Pierre Pestieau
Le covid-19 nous a infligé une
double peine : les morts d’une part, les pertes de revenus et destructions
d’emplois d’autre part. En reportant le confinement, on réduit la première mais
on alourdit la seconde. La décision de ne pas confiner ou de déconfiner implique
un arbitrage entre limiter le nombre de morts et maintenir à flot l’emploi et
les revenus. Dans un article paru dans le New
York Times du 28 mai (1), Paul
Krugman, professeur à l’Université de Columbia, discute de cet arbitrage en
utilisant la valeur de la vie humaine à laquelle les pouvoirs publics recourent
régulièrement dans leur politiques d’infrastructure des transports et de
protection de l’environnement.
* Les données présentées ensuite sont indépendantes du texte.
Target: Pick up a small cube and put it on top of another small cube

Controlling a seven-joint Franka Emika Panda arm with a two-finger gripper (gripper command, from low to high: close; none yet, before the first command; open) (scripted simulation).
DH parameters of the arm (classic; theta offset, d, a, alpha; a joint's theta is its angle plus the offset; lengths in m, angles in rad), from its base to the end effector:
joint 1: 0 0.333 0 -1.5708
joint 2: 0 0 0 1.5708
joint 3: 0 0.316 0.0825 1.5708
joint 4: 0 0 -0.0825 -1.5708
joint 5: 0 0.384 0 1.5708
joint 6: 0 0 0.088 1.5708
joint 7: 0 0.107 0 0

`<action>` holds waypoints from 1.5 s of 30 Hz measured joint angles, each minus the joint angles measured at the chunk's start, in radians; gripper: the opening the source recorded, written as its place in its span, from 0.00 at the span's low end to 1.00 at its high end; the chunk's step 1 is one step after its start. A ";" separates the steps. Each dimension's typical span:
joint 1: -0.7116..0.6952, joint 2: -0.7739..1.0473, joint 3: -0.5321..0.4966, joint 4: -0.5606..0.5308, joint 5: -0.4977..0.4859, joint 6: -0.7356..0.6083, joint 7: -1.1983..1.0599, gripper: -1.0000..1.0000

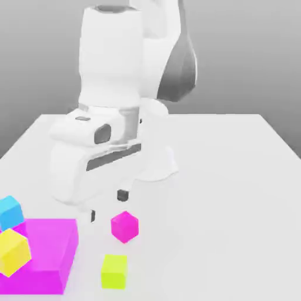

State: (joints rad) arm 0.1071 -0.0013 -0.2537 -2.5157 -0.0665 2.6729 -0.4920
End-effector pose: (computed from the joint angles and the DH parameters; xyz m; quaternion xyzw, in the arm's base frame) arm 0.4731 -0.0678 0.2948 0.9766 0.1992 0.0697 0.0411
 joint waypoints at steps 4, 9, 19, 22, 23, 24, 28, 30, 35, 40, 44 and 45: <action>-0.029 0.109 0.025 -0.030 0.085 0.051 -0.242 0.50; -0.098 0.259 0.100 -0.040 0.186 0.140 -0.465 0.50; -0.151 0.405 0.163 -0.012 0.234 0.252 -0.510 0.00; -0.135 0.340 0.142 -0.026 0.212 0.201 -0.493 0.00; -0.127 0.306 0.131 -0.033 0.199 0.175 -0.482 0.00; -0.120 0.272 0.121 -0.040 0.183 0.147 -0.471 0.00; -0.115 0.127 0.109 -0.116 0.146 0.081 -0.489 0.00; -0.118 0.055 0.108 -0.172 0.134 0.066 -0.521 0.00; -0.133 -0.122 0.102 -0.319 0.073 0.039 -0.585 0.00; -0.179 -0.283 0.100 -0.460 -0.018 0.019 -0.633 0.00; -0.140 -0.288 0.071 -0.480 0.033 0.043 -0.685 0.00; -0.126 -0.282 0.062 -0.480 0.052 0.051 -0.698 0.00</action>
State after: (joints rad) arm -0.0186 -0.2835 -0.1912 -2.9961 -0.0144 2.7236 -1.1900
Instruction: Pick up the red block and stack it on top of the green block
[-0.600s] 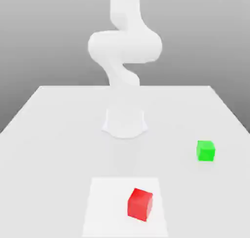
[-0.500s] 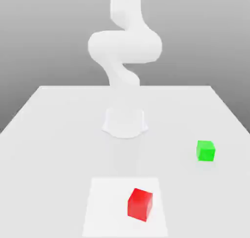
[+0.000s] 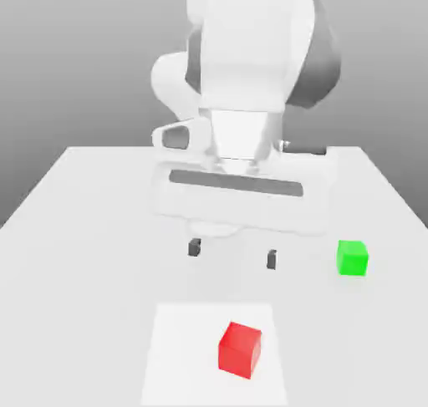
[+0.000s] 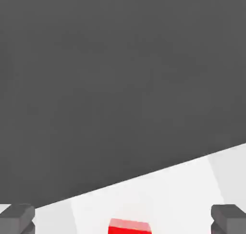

Aux États-Unis, ces politiques sont guidées par le
concept de valeur d'une vie statistique. Les estimations actuelles sont
d'environ 10 millions de dollars pour une vie moyenne.
Dans la mesure où les décès de
Covid-19 ont été concentrés chez les plus âgés, dont l’espérance de vie est évidemment
inférieure à l’espérance de vie moyenne, Krugman suggère d’attribuer à leur vie
une valeur de 5 millions de dollars. Si le confinement avait était imposé une
semaine plus tôt aux États Unis, cela aurait permis de sauver 36.000 vies. Un calcul rapide suggère que le gain
monétaire de ce confinement anticipé aurait représenté au moins cinq fois le
coût de la perte de PIB. Cette conclusion amène Krugman à se demander pourquoi le
pays se précipite tant pour déconfiner.
Le raisonnement est simple :
reportons le déconfinement et nous perdons de l'argent ; déconfinons prématurément et nous risquons une deuxième
vague qui non seulement tuerait de nombreux Américains, mais forcerait
probablement un reconfinement encore plus coûteux. Krugman s’étonne que
l'administration Trump n'essaie pas de justifier sa volonté de réouverture en
termes d'une analyse des coûts et des avantages. D’après lui, cette
administration ne croit pas en ce type d’analyse. Interrogé sur cette étude de
Krugman, qui suggère qu'une action antérieure aurait sauvé de nombreuses vies,
Trump aurait répondu que « Columbia est une institution libérale et
honteuse ».
Une étude du FMI (2) confirme le
point de vue de Krugman en évaluant, pour une série de pays, le gain en vies
humaines qu’a entraîné le confinement. En Nouvelle Zélande par exemple, le
nombre de morts aurait été 10 fois plus élevé si le pays n’avait pas adopté une
politique stricte. La plupart des pays ont été plus prudents en confinant plus
tôt que les Américains et en déconfinant plus tard. Je doute que ces décisions sont
basées sur la méthodologie de Krugman,
en tout cas pas explicitement. Elles semblaient en tout cas animées par un plus
grand respect de la vie.
Même si la quasi-totalité des victimes
du covid-19 sont des seniors, il serait erroné d’affirmer que ce sont eux qui
ont le plus souffert de la pandémie. Dans un
article du Monde du 30 mai (3), Lena
Konc reformule cet arbitrage entre santé et économie pour en faire un arbitrage
générationnel. Pour elle, opter pour ou contre le confinement revient à « se
positionner pour la sauvegarde du système sanitaire, et a fortiori la
limitation de la mortalité des populations plus âgées, ou mitiger des risques
économiques affectant en priorité les plus jeunes, par une stratégie dite de
l’immunité collective ». Il semblerait, qu’à la différence de la plupart des
Européens, les Américains ont donné la priorité aux générations les plus jeunes
et à la sauvegarde de leur qualité de vie, au nom d’une idéologie où la liberté
et la responsabilité l’emportent sur les droits sociaux.
L’avenir nous dira ce que
cet arbitrage donnera. Il se pourrait que finalement les Américains subissent
une double peine : une forte récession et une choquante surmortalité des seniors.